André Glucksmann auf perlentaucher.de – “Jerusalem ist nicht der Nabel der Welt”

“Auch ein Nicht-Ereignis ist ein Ereignis. Seit der Staat Israel existiert, ist die ganze Welt überzeugt, dass das Schicksal Jerusalems, der palästinensischen Flüchtlinge oder der besetzten Gebiete die zentrale Frage ist. Dieser gordische Knoten, den zu zerschlagen oberste Priorität hat, soll die Notwendigkeit von Diktaturen erklären, den Mangel an Freiheit in arabischen Ländern, er soll die anti-westliche Ausrichtung der sogenannten islamischen Welt rechtfertigen, ganz zu schweigen von den kulturellen und frauenfeindlichen Barrikaden im Maghreb und im Maschrek, wie auch bei den Migranten der ersten, zweiten, dritten Generation in den europäischen Vorstädten.
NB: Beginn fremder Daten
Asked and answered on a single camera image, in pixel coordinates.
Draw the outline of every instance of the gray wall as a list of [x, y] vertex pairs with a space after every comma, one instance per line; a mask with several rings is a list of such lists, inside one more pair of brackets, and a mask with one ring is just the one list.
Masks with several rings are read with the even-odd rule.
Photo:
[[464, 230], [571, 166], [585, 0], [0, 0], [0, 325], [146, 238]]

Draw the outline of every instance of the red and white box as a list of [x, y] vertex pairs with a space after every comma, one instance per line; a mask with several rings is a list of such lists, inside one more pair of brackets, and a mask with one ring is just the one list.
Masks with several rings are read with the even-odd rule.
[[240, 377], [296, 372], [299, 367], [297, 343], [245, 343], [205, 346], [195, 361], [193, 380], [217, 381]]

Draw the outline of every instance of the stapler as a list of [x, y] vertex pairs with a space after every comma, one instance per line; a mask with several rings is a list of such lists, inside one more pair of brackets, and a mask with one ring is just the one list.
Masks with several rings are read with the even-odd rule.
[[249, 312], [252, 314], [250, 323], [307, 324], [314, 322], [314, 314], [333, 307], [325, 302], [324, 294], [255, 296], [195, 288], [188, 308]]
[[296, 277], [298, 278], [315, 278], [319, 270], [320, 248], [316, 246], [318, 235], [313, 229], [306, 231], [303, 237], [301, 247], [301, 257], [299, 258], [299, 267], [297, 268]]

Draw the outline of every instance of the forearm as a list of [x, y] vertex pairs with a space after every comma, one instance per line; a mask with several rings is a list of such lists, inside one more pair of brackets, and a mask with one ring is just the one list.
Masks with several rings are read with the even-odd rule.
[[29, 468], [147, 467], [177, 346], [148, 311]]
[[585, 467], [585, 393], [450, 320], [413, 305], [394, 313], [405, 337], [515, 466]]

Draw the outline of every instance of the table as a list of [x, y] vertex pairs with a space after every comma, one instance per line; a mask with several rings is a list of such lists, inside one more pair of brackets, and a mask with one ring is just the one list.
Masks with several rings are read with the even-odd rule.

Von rechts und links wurde uns eingetrichtert, dass ohne echten Frieden zwischen Jordan und Mittelmeer kein Fortschritt, keine Demokratie, keine Moderne möglich sei für die mehr als dreihundert Millionen Araber (und Berber), selbst nicht für eine Milliarde Muslime. Und was sehen wir jetzt? Genau das Gegenteil.”